What is required
Verbatim, and with nothing else, reproduce the data below from its first line through the line containing "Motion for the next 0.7".

Stored entries:
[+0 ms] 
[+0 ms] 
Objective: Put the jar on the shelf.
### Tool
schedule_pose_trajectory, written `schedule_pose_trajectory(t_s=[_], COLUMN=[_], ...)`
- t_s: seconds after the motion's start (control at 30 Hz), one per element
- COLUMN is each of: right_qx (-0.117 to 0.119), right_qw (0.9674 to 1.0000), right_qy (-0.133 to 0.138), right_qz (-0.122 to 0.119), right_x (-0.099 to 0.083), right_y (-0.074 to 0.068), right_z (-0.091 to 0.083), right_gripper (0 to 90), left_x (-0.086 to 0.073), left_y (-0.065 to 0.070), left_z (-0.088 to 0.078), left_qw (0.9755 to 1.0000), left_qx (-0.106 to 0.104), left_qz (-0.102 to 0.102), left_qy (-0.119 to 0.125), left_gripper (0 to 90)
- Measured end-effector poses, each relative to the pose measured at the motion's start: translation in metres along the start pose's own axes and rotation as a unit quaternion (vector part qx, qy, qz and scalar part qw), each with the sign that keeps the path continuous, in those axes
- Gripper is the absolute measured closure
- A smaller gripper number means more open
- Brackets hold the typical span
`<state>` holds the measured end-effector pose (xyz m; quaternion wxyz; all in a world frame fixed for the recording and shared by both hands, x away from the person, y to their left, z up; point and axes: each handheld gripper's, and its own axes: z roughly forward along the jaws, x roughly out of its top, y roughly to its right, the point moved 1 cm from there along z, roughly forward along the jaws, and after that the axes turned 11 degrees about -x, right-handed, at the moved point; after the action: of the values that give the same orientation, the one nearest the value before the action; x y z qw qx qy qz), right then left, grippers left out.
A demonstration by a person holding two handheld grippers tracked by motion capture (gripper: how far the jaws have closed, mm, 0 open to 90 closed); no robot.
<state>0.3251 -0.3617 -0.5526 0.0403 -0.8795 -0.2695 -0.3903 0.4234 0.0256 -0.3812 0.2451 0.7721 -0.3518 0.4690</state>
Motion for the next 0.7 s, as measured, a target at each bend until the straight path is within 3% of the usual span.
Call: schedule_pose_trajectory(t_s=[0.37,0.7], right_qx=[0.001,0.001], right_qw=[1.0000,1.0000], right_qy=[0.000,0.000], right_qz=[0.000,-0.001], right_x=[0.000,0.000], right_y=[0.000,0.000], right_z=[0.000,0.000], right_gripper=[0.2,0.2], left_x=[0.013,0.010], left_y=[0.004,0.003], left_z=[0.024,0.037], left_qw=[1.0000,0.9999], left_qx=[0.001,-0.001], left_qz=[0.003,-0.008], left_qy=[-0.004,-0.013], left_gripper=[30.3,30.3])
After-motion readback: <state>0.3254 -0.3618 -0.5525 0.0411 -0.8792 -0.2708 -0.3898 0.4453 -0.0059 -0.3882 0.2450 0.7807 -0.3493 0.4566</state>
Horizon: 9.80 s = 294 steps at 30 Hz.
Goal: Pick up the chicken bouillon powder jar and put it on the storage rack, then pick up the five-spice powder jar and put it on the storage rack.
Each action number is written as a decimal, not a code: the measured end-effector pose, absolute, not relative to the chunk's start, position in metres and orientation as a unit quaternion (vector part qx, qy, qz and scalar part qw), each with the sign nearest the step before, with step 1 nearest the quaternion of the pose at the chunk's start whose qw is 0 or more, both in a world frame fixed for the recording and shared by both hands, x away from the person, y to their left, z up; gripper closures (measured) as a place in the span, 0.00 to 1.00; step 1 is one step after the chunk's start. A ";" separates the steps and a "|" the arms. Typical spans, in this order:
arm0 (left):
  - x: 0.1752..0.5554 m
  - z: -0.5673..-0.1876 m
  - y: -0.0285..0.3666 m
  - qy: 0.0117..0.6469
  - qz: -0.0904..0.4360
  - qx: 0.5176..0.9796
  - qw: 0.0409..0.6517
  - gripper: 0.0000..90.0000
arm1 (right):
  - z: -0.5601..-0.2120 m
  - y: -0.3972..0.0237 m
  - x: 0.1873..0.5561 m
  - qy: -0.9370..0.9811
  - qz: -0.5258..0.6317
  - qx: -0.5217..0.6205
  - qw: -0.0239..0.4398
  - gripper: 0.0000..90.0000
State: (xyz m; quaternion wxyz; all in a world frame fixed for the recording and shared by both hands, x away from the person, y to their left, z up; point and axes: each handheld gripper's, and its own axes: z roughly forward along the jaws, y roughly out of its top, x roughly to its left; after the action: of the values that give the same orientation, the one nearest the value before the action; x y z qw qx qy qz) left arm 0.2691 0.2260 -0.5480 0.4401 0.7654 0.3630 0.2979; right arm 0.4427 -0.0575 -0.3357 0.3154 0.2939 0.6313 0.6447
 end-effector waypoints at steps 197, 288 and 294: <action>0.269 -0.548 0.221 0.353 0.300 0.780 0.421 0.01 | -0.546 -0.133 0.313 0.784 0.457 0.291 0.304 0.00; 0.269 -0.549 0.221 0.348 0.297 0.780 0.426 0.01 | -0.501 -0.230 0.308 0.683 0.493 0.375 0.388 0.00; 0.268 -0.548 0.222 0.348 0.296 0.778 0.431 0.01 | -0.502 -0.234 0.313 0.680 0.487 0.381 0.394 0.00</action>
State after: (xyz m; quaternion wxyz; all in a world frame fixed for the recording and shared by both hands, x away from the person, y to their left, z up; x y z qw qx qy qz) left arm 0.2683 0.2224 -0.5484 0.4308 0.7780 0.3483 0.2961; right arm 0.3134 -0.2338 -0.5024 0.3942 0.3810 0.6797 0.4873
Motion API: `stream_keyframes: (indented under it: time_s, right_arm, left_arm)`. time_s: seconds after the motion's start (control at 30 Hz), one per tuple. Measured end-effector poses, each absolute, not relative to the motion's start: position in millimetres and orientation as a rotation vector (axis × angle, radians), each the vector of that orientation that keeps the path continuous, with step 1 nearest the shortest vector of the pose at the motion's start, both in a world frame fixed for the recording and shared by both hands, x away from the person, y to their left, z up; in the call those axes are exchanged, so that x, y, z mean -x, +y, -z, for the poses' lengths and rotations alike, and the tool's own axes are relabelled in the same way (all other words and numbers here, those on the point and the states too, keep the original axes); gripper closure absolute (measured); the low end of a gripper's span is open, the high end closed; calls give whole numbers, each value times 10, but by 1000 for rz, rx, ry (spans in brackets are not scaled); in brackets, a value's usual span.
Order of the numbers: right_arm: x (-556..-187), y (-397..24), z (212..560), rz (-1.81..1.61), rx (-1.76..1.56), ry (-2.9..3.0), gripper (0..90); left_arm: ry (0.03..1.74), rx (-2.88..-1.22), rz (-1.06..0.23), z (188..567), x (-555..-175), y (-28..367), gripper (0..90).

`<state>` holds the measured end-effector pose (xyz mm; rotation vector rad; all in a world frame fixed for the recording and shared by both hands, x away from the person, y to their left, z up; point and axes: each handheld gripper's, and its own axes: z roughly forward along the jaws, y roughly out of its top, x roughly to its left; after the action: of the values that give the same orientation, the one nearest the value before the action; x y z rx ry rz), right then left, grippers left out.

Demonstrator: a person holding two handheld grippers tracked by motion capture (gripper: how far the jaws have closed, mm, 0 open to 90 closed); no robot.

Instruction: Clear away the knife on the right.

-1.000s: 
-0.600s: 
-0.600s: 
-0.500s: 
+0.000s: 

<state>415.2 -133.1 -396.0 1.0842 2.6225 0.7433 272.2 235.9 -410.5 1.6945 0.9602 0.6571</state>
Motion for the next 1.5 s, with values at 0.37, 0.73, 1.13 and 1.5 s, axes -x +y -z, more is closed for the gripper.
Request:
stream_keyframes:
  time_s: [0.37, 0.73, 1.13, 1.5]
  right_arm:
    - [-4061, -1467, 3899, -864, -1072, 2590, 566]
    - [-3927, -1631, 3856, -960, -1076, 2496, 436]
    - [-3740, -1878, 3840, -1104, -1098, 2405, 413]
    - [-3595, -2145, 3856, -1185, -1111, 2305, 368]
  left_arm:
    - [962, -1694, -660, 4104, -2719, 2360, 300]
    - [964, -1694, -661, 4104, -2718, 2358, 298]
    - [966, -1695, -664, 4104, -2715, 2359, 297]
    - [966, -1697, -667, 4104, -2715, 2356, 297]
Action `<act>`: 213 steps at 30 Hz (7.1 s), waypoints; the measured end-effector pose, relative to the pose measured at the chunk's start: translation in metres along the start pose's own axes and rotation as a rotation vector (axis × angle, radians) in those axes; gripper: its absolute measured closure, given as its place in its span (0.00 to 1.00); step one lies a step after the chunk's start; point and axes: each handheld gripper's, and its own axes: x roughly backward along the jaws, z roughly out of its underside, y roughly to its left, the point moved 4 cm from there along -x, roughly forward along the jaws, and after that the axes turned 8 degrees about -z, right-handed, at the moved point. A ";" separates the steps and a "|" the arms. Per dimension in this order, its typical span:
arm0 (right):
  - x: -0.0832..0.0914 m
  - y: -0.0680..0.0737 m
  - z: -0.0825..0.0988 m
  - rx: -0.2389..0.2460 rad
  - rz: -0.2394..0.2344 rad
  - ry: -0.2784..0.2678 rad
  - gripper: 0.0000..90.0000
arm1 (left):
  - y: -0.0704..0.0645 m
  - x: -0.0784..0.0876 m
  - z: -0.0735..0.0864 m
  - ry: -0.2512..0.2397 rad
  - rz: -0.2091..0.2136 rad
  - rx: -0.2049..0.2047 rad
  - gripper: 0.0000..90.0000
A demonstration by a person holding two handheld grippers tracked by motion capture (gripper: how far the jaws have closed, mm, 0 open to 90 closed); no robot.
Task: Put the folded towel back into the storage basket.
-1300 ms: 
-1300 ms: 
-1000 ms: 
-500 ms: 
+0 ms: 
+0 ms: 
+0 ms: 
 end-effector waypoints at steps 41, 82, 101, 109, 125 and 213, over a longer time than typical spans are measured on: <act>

Written reply
[+0 ms] 
[+0 ms] 
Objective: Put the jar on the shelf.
### Tool
schedule_pose_trajectory, written `schedule_pose_trajectory(t_s=[_], COLUMN=[_], ...)`
- t_s: seconds after the motion's start (control at 30 Hz), one per element
- COLUMN is each of: right_qx (-0.117 to 0.119), right_qw (0.9674 to 1.0000), right_qy (-0.133 to 0.138), right_qz (-0.122 to 0.119), right_x (-0.099 to 0.083), right_y (-0.074 to 0.068), right_z (-0.091 to 0.083), right_gripper (0 to 90), left_x (-0.086 to 0.073), left_y (-0.065 to 0.070), left_z (-0.088 to 0.078), left_qw (0.9755 to 1.0000), left_qx (-0.106 to 0.104), left_qz (-0.102 to 0.102), left_qy (-0.119 to 0.125), left_gripper (0 to 90)
- Measured end-effector poses, each relative to the pose measured at the motion's start: translation in metres along the start pose's own axes and rotation as a unit quaternion (vector part qx, qy, qz and scalar part qw), each with the sign that keeps the path continuous, in those axes
- Gripper is the absolute measured closure
- A smaller gripper number means more open
- Brackets hold the typical span
`<state>` holds the measured end-effector pose (xyz m; quaternion wxyz; all in a world frame fixed for the recording and shared by both hands, x away from the person, y to their left, z up; point and axes: each handheld gripper's, and its own axes: z roughly forward along the jaws, x roughly out of its top, y roughly to its right, the point moved 1 cm from there along z, roughly forward along the jaws, and after that the axes turned 11 degrees about -x, right-handed, at the moved point; after the action: of the values that give the same orientation, the one nearest the value before the action; x y z qw qx qy qz), right then left, grippers left out.
A demonstration by a person holding two handheld grippers tracked by motion capture (gripper: how far the jaws have closed, mm, 0 open to 90 closed); no robot.
<state>0.3251 -0.3617 -0.5526 0.0403 -0.8795 -0.2695 -0.3903 0.4234 0.0256 -0.3812 0.2451 0.7721 -0.3518 0.4690</state>
Motion for the next 0.7 s, as measured, a target at each bend until the straight path is within 3% of the usual span.

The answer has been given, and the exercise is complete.